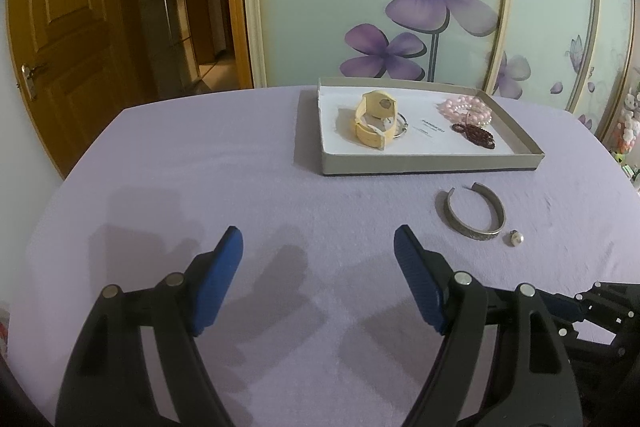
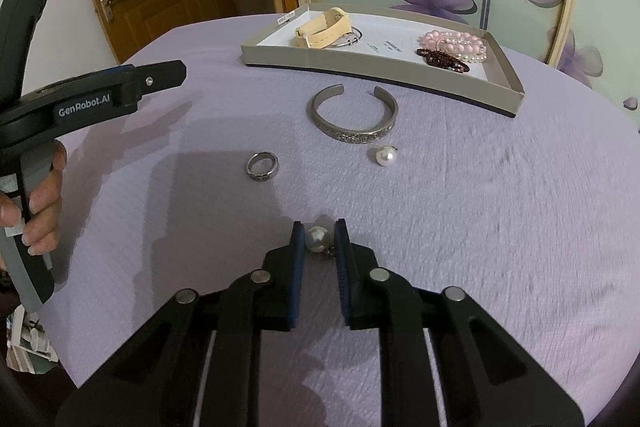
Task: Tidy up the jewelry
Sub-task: 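Grasp a pearl stud earring with the right gripper, then grasp the silver ring with the left gripper while the right lifts the pearl earring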
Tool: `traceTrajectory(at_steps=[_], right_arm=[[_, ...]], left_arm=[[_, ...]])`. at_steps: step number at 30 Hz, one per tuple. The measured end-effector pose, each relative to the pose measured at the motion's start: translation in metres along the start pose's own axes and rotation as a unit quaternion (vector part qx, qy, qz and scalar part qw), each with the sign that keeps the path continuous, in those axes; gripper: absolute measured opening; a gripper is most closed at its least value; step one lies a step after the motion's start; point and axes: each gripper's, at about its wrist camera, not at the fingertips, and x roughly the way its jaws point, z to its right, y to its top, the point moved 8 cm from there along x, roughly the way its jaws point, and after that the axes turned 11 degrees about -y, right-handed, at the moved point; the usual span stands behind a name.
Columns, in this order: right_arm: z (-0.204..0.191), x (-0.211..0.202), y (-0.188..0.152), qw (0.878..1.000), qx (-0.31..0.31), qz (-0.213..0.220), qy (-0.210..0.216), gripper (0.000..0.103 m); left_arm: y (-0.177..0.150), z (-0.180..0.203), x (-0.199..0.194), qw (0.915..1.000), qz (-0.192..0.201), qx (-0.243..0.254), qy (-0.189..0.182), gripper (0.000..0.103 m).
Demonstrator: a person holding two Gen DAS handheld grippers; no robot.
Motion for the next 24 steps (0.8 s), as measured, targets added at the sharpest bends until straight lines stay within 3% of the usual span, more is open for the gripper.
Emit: traceTrajectory(at_steps=[11, 24], right_arm=[[0.052, -0.008, 0.001, 0.998, 0.06, 0.005, -0.036, 0.015], [0.089, -0.029, 0.016, 0.994, 0.093, 0.038, -0.052, 0.015]], left_arm=[[-0.008, 0.015, 0.006, 0.9997, -0.013, 0.016, -0.014, 0.078], [-0.041, 0.077, 0.028, 0.995, -0.065, 0.046, -0.059, 0.077]])
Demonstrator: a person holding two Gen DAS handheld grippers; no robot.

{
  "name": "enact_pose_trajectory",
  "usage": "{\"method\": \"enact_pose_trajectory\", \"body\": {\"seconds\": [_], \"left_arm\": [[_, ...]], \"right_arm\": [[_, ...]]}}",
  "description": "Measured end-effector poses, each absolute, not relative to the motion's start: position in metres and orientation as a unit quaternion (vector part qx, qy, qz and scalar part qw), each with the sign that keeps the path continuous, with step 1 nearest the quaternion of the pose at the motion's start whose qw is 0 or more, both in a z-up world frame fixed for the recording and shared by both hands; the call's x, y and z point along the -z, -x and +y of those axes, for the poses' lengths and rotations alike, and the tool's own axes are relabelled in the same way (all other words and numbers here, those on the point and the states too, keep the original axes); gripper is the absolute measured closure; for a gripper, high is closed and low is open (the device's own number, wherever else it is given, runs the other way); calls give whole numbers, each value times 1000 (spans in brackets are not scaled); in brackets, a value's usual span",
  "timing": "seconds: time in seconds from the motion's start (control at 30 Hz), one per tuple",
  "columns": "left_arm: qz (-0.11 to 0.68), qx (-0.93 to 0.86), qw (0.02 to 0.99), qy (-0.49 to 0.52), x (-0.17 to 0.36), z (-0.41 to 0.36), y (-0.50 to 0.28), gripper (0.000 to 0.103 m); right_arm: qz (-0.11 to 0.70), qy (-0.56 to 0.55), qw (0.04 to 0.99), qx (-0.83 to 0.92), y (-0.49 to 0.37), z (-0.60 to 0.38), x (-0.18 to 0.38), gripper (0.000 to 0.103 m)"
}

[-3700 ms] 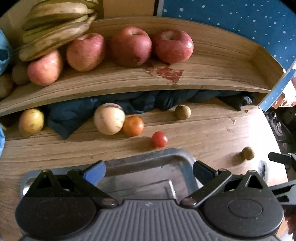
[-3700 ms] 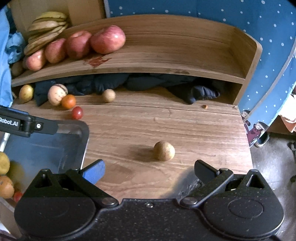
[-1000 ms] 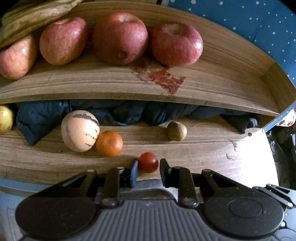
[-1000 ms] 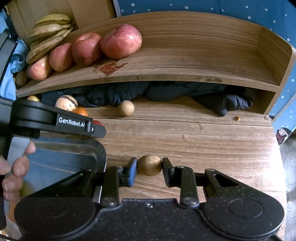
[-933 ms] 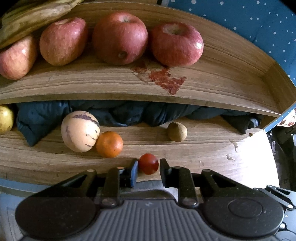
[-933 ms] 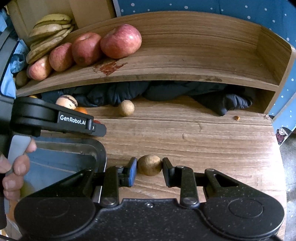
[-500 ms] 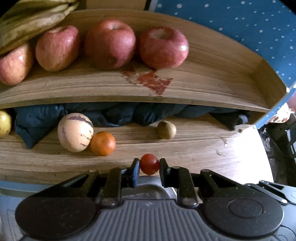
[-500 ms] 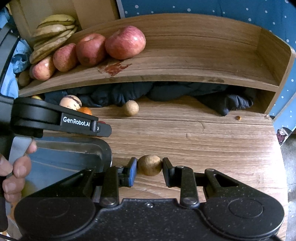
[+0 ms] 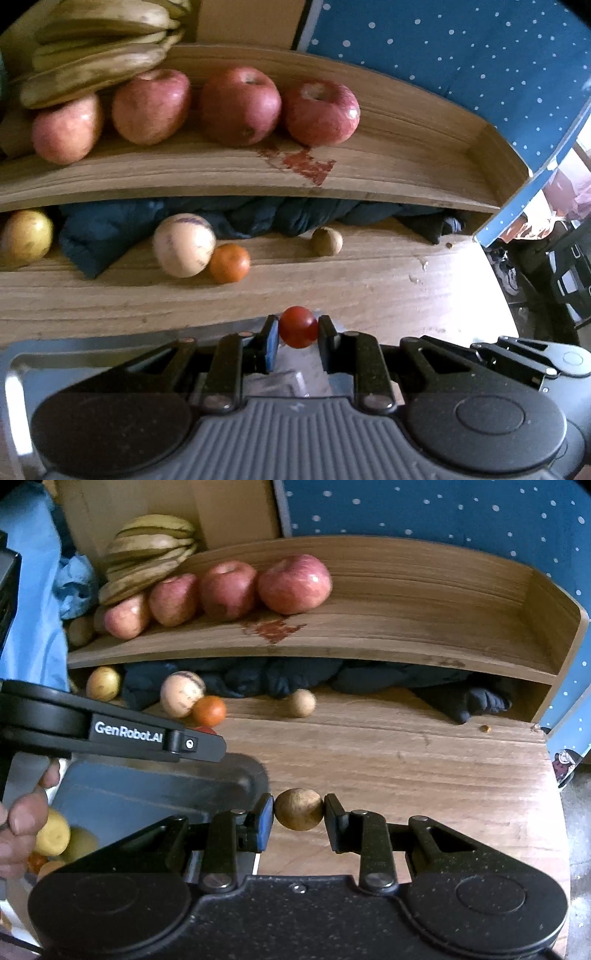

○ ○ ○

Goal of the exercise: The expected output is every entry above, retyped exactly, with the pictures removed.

Task response:
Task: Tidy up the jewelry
Sub-task: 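Grasp a pearl stud earring with the right gripper, then grasp the silver ring with the left gripper while the right lifts the pearl earring
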Tool: `traceTrajectory(at_steps=[_], right_arm=[[_, ...]], left_arm=[[_, ...]])`. at_steps: step number at 30 Hz, one per tuple. The measured end-effector pose, each relative to the pose measured at the motion's start: translation in metres along the start pose's own axes and rotation as a unit quaternion (vector part qx, qy, qz and scalar part qw), each with the sign that keeps the path continuous, in those axes; gripper: absolute measured opening; a gripper is most closed at its least value; step one lies a step after the motion's start; point and axes: each gripper's, at about its wrist camera, not at the fingertips, and x roughly the way its jaws point, z to its right, y to its top, the point moved 8 cm from there along x, roughly the way its jaws point, and after that the axes turned 11 degrees about -y, right-handed, at the moved point; the usual span stands behind a name.
Columns, in this order: right_arm: z (-0.204..0.191), x (-0.211..0.202), y (-0.188..0.152), qw (0.878..1.000), qx (-0.31..0.31), qz (-0.213..0.220), qy (-0.210..0.216), gripper (0.000..0.103 m); left_arm: y (-0.177..0.150), z (-0.180..0.203), x (-0.199..0.194), qw (0.915..1.000), qz (-0.192..0.201), qx (-0.243..0.254), qy (-0.189..0.182), gripper (0.000..0.103 m).
Demonstrator: a person holding two Gen DAS handheld grippers; no robot.
Motion for the next 24 steps (0.8 s), as measured, targets added at the sharpest bends until straight lines stay within 3% of the usual span, more is open for the gripper.
Emit: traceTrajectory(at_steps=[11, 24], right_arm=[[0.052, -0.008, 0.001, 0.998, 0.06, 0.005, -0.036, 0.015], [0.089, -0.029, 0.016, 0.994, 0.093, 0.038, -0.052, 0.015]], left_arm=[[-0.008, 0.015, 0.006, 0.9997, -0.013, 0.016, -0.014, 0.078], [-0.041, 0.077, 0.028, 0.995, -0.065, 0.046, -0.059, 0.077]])
Demonstrator: a person holding two Gen DAS handheld grippers; no robot.

{
  "name": "enact_pose_trajectory",
  "usage": "{\"method\": \"enact_pose_trajectory\", \"body\": {\"seconds\": [_], \"left_arm\": [[_, ...]], \"right_arm\": [[_, ...]]}}",
  "description": "Measured end-effector poses, each absolute, not relative to the motion's start: position in metres and orientation as a unit quaternion (vector part qx, qy, qz and scalar part qw), each with the sign that keeps the path continuous, with step 1 nearest the quaternion of the pose at the motion's start whose qw is 0 or more, both in a z-up world frame fixed for the recording and shared by both hands; the call's x, y and z point along the -z, -x and +y of those axes, for the poses' lengths and rotations alike, and the tool's own axes are relabelled in the same way (all other words and numbers here, those on the point and the states too, keep the original axes); gripper is the absolute measured closure; for a gripper, high is closed and low is open (the device's own number, wherever else it is given, runs the other way); calls give whole numbers, each value times 1000 (spans in brackets are not scaled); in brackets, a value's usual span",
  "timing": "seconds: time in seconds from the motion's start (control at 30 Hz), one per tuple",
  "columns": "left_arm: qz (-0.11 to 0.68), qx (-0.93 to 0.86), qw (0.02 to 0.99), qy (-0.49 to 0.52), x (-0.17 to 0.36), z (-0.41 to 0.36), y (-0.50 to 0.28), gripper (0.000 to 0.103 m); right_arm: qz (-0.11 to 0.70), qy (-0.56 to 0.55), qw (0.04 to 0.99), qx (-0.83 to 0.92), y (-0.49 to 0.37), z (-0.60 to 0.38), x (-0.18 to 0.38), gripper (0.000 to 0.103 m)"
}

[-3700 ms] 
[-3700 ms] 
[-1000 ms] 
[-1000 ms] 
[-933 ms] 
[-933 ms] 
[-500 ms] 
[-500 ms] 
[+0 ms] 

There's no more to the answer.